Personally, it feels good to know what's coming beforehand.
Especially these can be efficient for my workflows:
I would vote on these topics on under research to be prioritised:
I can suggest a couple of new ones:
Great work.
Best of luck.
2023-04-16 12:20 PM
Hi Gordana
What will happen to all these comments?
2023-04-17 02:16 AM
I don't see them carrying over to the RoadMap interactive comment section when it's activated. I suspect the comments here will just remain and the discussion will become dormant. But we can always reference them here with permalinks and paste them in the Roadmap... or copy the text from a comment here and paste there/
2023-04-18 02:48 AM - edited 2023-04-18 02:48 AM
Rex,
I am in the process of writing a summary that collects all user feedback I find on various platforms and get it to the people within Graphisoft who need to know about it. It will not be dormant and forgotten.
2023-04-18 02:57 AM
Thanks Laszlo. The reason for my saying that things may be dormant and forgotten, or that the conduit from user feedback forums to GS is filtered to an almost impenetrable degree is no commentary on you, but rather because as a long time user I've seen years of feedback and feature wishes that have been "extremely" popular and widely discussed never see the light of day on subsequent ArchiCAD releases.
While I feel that more people from R&D, as well as corporate, should be active on here; I appreciate the job you are doing.
2023-04-18 03:06 AM
Thanks.
2023-04-18 02:46 AM
Tim,
I am in the process of writing a summary that collects all user feedback I find on various platforms and get it to the people within Graphisoft who need to know about it.
2023-04-18 04:12 AM
Hmm. I was just thinking how that might be a job for AI and Notion.
2023-04-18 03:23 AM
In my signature is a link to a mindmeister mindmap of my own Archicad improvements wishlist that I've been maintaining for over a decade. The greyed-out items are ones that used to be only wishes, but have since become part of Archicad. There are a lot.

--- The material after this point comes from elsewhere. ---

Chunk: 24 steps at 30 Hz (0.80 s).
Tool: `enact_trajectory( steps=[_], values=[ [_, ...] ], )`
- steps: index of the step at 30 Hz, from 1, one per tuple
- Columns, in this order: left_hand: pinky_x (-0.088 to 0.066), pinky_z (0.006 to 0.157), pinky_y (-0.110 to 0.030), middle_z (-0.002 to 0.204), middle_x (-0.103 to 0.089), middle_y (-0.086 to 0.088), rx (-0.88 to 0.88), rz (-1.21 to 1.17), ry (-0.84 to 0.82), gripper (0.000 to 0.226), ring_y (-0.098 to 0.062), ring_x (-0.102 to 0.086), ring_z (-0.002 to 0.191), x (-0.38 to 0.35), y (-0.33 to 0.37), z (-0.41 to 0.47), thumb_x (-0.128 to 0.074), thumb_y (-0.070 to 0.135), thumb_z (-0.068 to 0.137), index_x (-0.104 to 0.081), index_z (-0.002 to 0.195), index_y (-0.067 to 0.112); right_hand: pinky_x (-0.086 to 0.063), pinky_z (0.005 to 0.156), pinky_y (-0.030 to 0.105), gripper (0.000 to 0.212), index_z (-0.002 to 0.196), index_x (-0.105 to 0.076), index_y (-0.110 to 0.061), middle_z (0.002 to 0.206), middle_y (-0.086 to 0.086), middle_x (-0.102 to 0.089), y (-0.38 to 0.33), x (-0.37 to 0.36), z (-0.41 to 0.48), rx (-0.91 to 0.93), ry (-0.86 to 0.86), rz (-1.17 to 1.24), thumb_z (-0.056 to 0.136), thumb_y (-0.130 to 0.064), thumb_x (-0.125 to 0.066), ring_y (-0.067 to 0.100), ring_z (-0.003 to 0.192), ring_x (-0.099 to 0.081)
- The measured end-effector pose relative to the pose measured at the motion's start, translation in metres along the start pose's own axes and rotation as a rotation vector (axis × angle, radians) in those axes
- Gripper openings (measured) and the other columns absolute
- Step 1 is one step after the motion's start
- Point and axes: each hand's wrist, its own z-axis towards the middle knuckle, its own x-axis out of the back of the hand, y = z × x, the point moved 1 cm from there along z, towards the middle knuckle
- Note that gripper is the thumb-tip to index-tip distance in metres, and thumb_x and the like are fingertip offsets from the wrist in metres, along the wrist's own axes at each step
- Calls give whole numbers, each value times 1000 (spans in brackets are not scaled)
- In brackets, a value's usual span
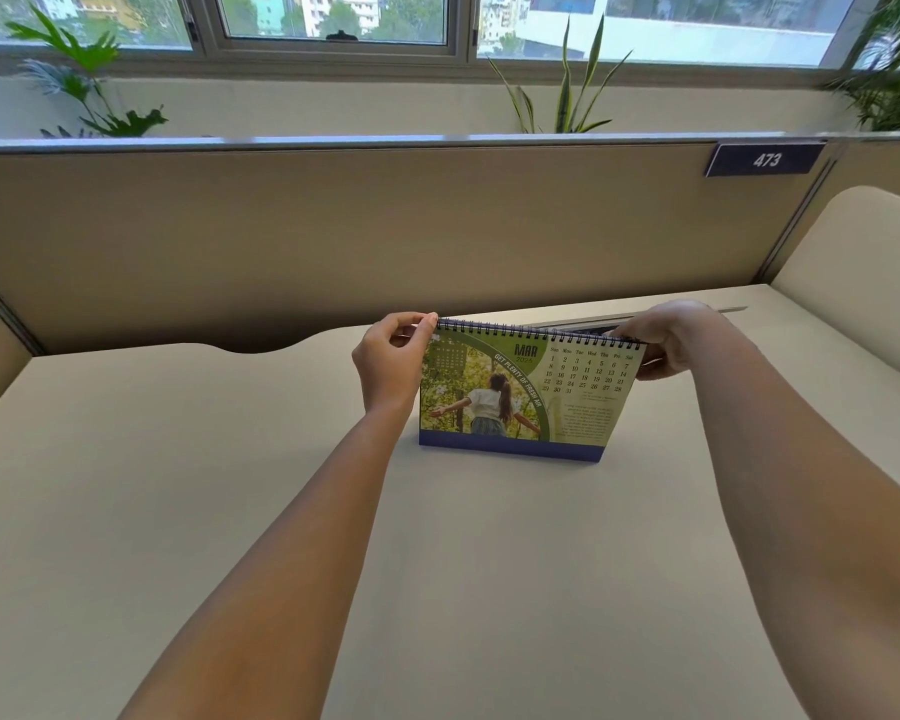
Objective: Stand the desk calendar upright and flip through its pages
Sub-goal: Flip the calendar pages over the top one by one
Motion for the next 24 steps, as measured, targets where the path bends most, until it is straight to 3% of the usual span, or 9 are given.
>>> enact_trajectory(
  steps=[4, 7, 8, 10, 11, 13, 17, 24],
  values=[
    [-47, 67, -14, 85, -66, 1, 3, -3, -6, 22, -10, -60, 79, 0, -1, 0, -66, 28, 84, -71, 95, 10, -54, 71, 26, 23, 73, -51, -2, 69, 9, -60, 2, -4, 4, -5, 19, 195, 93, -12, -56, 15, 59, -58],
    [-48, 67, -14, 85, -66, 1, 5, -7, -12, 22, -10, -60, 78, 0, -1, 1, -66, 29, 85, -70, 95, 10, -53, 43, 20, 11, 83, -56, -1, 55, 11, -66, 2, -7, 3, 10, 19, 304, 93, -6, -55, 15, 46, -65],
    [-47, 67, -13, 85, -66, 1, 7, -11, -14, 22, -9, -59, 78, 0, -1, 1, -65, 29, 85, -70, 95, 10, -53, 46, 23, 9, 98, -59, 2, 65, 14, -71, 1, -7, 1, 36, 20, 350, 91, -4, -58, 16, 55, -70],
    [-48, 67, -14, 85, -66, 1, 19, -21, -23, 22, -9, -60, 78, 0, -2, 1, -65, 29, 85, -70, 96, 11, -52, 57, 30, 38, 120, -57, 2, 105, 18, -69, 2, -5, 3, 99, 51, 462, 84, -1, -66, 26, 82, -69],
    [-50, 69, -17, 85, -67, 1, 29, -24, -29, 22, -10, -60, 79, 0, -3, 1, -64, 30, 85, -70, 96, 12, -51, 56, 32, 43, 122, -57, 2, 113, 18, -66, 3, -3, 2, 137, 79, 507, 81, -1, -69, 27, 84, -66],
    [-54, 74, -26, 86, -66, 2, 51, -30, -46, 21, -12, -62, 82, 0, -4, 2, -64, 31, 86, -69, 97, 14, -51, 53, 31, 38, 117, -60, -1, 113, 17, -66, 8, -2, 0, 217, 98, 554, 81, -4, -70, 24, 79, -66],
    [-58, 78, -36, 89, -65, 2, 69, -38, -79, 23, -15, -63, 87, 1, -5, 2, -63, 34, 86, -68, 100, 16, -55, 66, 32, 13, 98, -63, -10, 109, 14, -68, 20, -1, -3, 389, 72, 619, 85, -12, -66, 21, 81, -66],
    [-59, 78, -37, 90, -64, 1, 80, -25, -91, 28, -15, -63, 86, 2, -4, 3, -62, 36, 86, -66, 105, 16, -56, 65, 31, 33, 119, -57, -5, 107, 11, -67, 26, -1, -7, 453, 113, 654, 88, -12, -63, 18, 80, -67]
  ],
)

I don't know if this is coincidence, but it's evidence that Graphisoft constantly improves the software, and fix existing tools (e.g. Beam cover fills). Sometimes it may take a while, but they are constantly at work.
2023-04-18 04:20 AM
Have you compared your list with the last three or four updates? Because that is where the falloff of core architectural tools fell off.
2023-04-18 05:21 AM
A very nice format to your list Bruce. Easy to see and to follow, we need more of that over here for people like me who like diagrams with written explanations.
2023-04-18 05:38 AM
We all understand that the 3D structural model forms a critical part of the project and that can dictate how spaces are adjusted to allow for structural and MEP components. That doesn’t mean that the Archicad core development should slow down by any respects like it apparently has particularly with version 26. And what other professionals users have observed with prior versions.
2023-04-21 08:30 AM
Hi Gordana,
Maybe I missed this but I can't help but to notice that there is no sign of Python or Grasshopper anywhere in the roadmap...

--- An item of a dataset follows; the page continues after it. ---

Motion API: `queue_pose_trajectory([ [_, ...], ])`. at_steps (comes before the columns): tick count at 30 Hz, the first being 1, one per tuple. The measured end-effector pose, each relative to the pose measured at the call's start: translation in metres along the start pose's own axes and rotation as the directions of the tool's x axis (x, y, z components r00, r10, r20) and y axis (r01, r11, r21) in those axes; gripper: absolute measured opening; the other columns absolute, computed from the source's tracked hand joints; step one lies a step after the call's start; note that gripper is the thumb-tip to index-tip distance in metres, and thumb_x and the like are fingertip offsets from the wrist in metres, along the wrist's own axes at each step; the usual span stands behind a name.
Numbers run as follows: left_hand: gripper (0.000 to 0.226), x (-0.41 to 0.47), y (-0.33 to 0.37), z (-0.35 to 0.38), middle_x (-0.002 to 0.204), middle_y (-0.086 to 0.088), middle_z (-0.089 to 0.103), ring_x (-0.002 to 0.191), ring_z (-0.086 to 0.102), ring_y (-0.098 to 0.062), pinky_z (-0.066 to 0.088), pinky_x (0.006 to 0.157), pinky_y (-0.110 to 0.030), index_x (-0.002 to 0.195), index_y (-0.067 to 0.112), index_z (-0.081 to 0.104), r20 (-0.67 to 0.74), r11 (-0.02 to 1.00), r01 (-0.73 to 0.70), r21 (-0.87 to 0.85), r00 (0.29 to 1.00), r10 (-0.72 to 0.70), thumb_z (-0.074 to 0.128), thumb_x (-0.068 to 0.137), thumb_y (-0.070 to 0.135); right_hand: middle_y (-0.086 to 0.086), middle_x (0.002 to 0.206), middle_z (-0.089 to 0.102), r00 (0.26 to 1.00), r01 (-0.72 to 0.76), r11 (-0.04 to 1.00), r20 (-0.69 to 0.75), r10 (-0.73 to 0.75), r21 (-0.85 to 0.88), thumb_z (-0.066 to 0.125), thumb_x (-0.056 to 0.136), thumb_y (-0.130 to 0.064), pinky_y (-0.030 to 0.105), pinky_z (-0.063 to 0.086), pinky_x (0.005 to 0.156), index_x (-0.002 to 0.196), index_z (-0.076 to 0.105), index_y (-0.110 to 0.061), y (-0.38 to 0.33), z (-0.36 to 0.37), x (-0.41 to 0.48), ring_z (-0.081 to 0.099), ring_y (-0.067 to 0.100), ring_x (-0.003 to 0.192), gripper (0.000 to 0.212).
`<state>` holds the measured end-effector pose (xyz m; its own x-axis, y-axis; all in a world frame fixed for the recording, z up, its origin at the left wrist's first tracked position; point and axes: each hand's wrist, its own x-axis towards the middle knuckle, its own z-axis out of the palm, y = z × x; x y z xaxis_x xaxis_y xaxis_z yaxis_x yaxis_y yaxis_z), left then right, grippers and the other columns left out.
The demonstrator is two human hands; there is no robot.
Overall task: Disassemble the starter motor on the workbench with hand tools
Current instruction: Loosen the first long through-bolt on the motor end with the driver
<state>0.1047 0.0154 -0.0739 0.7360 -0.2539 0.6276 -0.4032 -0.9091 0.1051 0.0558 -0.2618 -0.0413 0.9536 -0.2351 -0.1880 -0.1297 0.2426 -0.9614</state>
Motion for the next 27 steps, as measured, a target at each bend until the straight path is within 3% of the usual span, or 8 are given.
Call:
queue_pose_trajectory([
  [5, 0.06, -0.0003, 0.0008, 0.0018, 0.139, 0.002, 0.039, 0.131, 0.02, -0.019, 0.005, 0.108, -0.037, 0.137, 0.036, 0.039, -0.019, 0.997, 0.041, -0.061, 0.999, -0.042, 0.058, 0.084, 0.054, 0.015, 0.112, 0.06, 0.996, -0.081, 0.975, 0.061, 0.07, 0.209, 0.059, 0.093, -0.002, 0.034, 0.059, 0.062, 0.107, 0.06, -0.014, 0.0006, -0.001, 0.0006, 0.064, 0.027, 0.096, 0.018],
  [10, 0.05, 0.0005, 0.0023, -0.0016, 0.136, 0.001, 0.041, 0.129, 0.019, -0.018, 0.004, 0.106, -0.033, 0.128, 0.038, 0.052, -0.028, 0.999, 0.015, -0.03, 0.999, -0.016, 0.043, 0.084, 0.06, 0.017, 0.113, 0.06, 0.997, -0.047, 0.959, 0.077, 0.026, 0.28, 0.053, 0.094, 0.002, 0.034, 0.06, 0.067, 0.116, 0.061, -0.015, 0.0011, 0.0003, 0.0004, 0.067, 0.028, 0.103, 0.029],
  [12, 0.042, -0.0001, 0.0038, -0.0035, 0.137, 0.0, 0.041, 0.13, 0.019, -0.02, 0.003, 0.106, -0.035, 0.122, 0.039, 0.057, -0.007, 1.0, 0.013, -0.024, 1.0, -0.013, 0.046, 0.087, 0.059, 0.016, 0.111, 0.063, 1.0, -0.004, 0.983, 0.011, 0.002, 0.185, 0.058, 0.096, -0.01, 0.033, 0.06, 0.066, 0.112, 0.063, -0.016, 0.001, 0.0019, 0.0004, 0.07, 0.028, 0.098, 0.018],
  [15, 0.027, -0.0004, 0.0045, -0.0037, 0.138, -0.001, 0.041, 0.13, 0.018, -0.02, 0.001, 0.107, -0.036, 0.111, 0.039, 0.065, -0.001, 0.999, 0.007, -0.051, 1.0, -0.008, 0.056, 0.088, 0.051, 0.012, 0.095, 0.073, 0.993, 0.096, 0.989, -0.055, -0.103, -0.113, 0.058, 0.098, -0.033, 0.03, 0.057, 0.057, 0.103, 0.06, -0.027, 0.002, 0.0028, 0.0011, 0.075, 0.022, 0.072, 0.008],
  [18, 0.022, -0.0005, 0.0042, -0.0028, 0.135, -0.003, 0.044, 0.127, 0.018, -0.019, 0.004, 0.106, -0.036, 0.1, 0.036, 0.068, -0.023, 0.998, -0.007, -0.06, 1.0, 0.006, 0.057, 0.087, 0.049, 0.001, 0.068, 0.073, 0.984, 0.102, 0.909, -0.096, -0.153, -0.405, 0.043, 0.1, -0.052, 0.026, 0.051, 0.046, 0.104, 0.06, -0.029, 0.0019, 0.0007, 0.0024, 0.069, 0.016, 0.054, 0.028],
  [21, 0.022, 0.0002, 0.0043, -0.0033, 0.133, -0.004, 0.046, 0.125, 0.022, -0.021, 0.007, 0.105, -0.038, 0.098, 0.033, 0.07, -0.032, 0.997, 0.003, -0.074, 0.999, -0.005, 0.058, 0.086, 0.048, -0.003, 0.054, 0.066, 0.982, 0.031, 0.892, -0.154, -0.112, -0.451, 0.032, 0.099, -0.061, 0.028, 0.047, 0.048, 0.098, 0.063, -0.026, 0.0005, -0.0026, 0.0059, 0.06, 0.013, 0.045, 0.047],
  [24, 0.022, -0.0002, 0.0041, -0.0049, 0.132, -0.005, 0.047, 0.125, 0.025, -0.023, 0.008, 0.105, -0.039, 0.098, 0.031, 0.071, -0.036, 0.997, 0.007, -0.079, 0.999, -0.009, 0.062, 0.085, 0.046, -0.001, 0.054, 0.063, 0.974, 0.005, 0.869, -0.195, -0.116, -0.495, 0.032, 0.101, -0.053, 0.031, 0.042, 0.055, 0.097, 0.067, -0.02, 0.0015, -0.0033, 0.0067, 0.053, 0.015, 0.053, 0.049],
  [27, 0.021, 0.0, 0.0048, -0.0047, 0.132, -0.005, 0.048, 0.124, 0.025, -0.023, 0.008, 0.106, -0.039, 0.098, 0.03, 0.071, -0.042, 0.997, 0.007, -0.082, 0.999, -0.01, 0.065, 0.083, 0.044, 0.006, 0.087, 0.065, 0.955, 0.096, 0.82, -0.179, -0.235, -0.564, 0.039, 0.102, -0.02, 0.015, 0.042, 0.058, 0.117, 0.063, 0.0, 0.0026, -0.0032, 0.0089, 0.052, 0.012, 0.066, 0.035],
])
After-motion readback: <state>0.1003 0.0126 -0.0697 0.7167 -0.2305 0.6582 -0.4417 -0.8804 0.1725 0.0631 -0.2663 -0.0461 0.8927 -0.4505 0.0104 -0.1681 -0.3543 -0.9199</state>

It's been a few years since you launched the Python palette, it still feels like a simple marketing scheme. The automation possibilities are completely crippled by the fact that you can neither create new objects nor deconstruct existing ones. Any plans for when you will enable better functionality in the Python palette, so that we can start automating our process for real (like most other programs can, Revit, 3DsMax, Rhino to name a few...).

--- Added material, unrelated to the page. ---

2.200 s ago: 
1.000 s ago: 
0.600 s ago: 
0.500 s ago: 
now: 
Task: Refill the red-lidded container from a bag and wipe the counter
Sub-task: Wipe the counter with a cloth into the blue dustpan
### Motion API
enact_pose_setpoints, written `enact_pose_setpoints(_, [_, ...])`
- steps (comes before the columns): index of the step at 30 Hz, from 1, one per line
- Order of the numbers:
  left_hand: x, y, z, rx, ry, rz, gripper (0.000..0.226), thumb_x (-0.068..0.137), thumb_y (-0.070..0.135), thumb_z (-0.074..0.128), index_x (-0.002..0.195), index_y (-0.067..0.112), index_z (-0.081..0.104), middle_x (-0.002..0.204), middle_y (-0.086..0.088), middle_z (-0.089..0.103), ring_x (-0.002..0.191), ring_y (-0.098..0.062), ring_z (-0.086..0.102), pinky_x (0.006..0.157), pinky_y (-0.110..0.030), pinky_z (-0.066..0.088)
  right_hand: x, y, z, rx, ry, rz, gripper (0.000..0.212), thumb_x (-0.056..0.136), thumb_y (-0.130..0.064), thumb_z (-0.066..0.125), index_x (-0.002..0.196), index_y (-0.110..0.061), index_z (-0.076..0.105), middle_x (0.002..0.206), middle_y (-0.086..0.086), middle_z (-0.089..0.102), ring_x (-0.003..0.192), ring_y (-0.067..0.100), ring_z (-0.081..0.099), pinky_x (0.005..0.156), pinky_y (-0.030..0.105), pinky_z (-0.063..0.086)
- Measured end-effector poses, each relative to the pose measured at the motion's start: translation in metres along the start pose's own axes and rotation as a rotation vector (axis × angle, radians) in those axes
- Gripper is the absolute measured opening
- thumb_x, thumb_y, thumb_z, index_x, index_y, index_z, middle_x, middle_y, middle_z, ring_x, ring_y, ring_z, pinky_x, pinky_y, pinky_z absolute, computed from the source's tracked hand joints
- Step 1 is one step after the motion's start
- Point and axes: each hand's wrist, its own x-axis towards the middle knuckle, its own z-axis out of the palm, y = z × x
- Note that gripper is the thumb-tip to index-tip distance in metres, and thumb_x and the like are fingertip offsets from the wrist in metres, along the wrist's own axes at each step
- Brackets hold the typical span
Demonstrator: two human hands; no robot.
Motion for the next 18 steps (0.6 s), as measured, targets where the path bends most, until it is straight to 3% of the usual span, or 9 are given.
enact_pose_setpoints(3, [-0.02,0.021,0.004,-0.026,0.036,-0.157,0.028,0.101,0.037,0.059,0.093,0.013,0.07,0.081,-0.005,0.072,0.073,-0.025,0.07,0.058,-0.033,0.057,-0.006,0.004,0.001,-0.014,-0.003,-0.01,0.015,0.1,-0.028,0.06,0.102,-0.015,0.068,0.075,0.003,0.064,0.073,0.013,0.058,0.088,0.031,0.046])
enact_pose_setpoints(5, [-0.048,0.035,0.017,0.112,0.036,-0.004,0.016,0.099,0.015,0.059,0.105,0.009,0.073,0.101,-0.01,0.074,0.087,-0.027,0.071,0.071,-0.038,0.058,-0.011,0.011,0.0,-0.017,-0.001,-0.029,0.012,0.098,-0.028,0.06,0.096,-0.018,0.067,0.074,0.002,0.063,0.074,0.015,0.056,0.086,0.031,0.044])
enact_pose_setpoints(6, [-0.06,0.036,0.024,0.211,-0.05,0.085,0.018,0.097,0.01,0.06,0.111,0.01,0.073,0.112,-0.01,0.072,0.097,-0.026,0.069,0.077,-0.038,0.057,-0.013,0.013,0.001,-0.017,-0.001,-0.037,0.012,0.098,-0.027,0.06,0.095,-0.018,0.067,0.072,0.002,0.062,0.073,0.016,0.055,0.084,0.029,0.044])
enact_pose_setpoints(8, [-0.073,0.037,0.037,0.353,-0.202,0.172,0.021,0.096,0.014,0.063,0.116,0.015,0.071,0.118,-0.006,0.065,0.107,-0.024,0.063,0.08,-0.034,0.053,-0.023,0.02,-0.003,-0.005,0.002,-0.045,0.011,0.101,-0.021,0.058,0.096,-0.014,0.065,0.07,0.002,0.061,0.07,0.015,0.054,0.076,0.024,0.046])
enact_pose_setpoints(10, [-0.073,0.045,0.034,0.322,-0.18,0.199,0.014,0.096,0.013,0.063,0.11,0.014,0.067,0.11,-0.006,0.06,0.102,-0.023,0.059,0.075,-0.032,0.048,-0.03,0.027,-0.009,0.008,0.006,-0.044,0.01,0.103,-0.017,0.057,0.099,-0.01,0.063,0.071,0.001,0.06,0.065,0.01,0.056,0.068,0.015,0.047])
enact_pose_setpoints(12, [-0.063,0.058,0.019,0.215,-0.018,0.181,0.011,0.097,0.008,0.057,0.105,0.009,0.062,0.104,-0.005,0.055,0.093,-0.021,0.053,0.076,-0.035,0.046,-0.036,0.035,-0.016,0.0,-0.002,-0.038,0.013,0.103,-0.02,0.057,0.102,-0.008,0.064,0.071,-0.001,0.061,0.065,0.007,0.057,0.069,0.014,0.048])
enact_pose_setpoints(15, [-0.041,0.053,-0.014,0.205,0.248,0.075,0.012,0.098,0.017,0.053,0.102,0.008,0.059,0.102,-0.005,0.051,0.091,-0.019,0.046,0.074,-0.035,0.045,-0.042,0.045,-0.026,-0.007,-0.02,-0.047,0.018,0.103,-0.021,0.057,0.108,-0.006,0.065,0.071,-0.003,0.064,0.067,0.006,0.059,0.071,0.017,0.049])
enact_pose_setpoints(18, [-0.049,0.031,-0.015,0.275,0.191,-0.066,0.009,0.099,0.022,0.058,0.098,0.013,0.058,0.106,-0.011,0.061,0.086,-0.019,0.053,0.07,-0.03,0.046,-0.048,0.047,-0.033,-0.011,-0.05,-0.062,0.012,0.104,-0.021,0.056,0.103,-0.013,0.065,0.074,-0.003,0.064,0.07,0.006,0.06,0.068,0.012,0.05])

I get that the Grasshopper live link can do some of this, but since it's release it's always been unstable to use, frequent crashing. With the startup time of Archicad this is not a pleasant ride... Additionally it relies on other software with separate license costs. At bigger companies where many colleagues can't handle Grasshopper, automation with Python inside Archicad would reach an order of magnitude wider.
For a modern professional program, focused on architecture, I think the priorities of development should be in Architectural design, not Structural/MEP. New design related functions, and efficiency improvements (such as automation) is to me what should come first!